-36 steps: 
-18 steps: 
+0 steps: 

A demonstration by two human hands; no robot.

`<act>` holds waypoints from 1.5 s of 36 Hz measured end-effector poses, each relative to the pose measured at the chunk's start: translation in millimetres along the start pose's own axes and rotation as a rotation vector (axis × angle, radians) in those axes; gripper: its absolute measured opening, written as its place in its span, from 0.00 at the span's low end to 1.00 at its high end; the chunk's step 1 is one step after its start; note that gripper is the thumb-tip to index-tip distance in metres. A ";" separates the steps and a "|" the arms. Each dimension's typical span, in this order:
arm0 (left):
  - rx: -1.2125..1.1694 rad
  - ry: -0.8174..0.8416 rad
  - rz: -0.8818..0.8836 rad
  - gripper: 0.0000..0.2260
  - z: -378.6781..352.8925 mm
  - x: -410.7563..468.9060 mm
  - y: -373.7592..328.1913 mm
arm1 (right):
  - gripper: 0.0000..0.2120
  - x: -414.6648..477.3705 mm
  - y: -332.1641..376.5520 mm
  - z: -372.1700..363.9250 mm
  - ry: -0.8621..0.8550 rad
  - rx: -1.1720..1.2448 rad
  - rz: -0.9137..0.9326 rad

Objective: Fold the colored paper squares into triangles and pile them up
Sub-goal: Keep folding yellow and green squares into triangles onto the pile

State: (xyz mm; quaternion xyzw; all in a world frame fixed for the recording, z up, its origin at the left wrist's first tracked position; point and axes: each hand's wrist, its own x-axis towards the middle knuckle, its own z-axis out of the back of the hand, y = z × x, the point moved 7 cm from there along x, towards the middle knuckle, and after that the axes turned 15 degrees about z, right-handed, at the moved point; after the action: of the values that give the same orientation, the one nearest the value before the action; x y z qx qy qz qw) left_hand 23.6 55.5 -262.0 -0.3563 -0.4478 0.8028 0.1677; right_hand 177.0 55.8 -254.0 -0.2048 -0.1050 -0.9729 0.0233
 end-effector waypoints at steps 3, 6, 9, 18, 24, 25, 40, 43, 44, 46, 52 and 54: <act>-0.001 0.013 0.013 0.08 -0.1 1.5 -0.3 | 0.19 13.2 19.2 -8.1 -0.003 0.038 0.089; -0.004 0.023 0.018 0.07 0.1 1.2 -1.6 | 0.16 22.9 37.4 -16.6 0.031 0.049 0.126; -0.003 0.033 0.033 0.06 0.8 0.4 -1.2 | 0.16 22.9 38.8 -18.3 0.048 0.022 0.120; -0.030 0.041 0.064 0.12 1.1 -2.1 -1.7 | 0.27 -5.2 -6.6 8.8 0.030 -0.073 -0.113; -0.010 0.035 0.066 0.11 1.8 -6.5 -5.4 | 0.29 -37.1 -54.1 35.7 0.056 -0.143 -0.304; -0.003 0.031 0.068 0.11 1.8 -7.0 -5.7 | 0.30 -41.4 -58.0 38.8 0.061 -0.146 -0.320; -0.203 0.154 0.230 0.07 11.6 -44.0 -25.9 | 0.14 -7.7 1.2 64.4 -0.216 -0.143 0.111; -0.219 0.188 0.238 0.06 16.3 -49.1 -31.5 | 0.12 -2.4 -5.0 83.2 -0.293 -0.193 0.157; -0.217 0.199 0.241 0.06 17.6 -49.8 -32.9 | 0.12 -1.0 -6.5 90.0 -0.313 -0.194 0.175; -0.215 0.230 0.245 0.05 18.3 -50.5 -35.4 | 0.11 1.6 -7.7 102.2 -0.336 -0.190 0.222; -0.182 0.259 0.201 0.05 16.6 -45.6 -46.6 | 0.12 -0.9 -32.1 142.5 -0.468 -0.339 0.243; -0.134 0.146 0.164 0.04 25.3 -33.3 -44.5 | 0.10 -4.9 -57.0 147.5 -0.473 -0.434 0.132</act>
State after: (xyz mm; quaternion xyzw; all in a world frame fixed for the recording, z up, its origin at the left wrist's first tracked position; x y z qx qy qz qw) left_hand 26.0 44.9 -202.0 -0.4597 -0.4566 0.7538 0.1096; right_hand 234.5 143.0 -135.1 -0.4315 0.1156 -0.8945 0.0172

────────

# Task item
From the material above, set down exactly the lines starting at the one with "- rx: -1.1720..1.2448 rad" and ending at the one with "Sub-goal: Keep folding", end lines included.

# Written reply
  - rx: -1.1720..1.2448 rad
  - rz: -0.9137..0.9326 rad

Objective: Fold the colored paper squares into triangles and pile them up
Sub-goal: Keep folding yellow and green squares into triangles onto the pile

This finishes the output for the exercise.